S'exprimant jeudi dernier, le secrétaire d'Etat Antony Blinken a souligné que le président américain s'efforçait de "recalibrer" la relation avec Riyad "depuis maintenant deux ans" citant l'accent mis sur les droits de l'homme ou encore les distances prises par Washington avec les Saoudiens au sujet du conflit au Yémen.

"Ce processus va continuer avec un seul objectif en tête: cette relation entre les Etats-Unis et l'Arabie saoudite doit avancer nos intérêts avec plus d'efficacité", a-t-il ajouté.

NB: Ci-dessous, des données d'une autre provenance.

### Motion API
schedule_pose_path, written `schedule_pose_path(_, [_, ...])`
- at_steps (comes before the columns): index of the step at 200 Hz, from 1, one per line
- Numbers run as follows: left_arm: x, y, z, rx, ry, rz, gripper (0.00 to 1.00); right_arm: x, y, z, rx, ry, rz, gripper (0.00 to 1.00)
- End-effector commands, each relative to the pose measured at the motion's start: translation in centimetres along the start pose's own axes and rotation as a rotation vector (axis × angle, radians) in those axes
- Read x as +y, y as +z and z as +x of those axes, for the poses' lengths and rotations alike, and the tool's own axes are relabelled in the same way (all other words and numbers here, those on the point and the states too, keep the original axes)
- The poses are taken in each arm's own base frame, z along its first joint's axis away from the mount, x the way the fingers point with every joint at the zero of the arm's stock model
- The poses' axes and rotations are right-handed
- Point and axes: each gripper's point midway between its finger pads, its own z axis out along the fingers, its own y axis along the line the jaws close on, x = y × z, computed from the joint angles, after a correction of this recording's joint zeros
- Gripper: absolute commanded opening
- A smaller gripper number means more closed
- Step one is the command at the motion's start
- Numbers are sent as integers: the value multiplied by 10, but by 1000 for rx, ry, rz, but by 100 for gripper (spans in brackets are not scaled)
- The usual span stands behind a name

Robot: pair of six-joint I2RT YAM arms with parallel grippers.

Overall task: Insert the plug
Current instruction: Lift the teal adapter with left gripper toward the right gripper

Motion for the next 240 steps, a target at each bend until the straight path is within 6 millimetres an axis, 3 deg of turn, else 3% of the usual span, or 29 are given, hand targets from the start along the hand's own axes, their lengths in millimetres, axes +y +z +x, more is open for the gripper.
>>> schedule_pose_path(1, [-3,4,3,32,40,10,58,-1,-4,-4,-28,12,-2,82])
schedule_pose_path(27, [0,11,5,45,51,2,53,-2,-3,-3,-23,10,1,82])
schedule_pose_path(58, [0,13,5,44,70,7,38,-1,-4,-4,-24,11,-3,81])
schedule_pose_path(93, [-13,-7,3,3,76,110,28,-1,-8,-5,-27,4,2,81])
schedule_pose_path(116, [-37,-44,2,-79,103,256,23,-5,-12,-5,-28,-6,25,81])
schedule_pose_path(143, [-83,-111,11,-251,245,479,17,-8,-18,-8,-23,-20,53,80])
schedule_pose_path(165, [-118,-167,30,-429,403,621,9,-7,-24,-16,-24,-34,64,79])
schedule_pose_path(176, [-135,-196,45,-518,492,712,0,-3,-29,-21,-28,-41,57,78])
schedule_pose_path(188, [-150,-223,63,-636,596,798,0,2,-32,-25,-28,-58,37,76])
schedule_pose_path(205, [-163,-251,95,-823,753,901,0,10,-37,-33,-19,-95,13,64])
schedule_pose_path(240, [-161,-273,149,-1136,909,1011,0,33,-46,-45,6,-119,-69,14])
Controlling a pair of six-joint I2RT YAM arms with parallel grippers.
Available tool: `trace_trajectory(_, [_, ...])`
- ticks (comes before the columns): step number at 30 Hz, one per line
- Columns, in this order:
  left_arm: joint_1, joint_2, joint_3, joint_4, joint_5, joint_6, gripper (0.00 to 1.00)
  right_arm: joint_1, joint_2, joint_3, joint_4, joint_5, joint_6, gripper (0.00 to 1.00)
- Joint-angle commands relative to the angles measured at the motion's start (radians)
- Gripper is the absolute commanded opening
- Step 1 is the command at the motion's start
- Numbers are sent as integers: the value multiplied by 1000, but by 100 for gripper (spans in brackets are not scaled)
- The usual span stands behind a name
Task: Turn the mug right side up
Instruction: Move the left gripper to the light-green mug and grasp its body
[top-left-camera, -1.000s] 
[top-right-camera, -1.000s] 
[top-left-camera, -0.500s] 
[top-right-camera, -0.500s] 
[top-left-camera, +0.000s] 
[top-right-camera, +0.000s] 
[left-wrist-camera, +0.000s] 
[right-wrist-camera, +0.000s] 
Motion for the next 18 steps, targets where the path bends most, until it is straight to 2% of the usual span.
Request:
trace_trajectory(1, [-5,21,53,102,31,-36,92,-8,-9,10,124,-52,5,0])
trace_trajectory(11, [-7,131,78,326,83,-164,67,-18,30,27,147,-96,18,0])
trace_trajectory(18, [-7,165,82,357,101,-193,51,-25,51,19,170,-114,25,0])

Mariage de convenance américano-saoudien

Le partenariat entre les Etats-Unis et l'Arabie saoudite -- approximativement, pétrole contre sécurité -- scellé après la fin de la Seconde Guerre mondiale, n'a jamais été une alliance de coeur mais plutôt de convenance.

"Les Etats-Unis ont toujours besoin des Saoudiens aussi détestable que cela puisse paraître", souligne à l'AFP Steven Cook, du Council on Foreign Relations, prônant un "rapprochement réaliste" avec Riyad.

"En attendant, les Etats-Unis se doivent d'avoir une vraie politique énergétique. Si nous en avions eu une au cours des 40 dernières années, nous n'en serions pas là", ajoute l'expert.

Tant que les Etats-Unis n'auront pas la capacité de peser véritablement sur les prix du pétrole et dépendront des Saoudiens pour le faire, cette réévaluation pourrait ne pas déboucher sur grand chose, juge de son côté Annelle Sheline du Quincy Institute.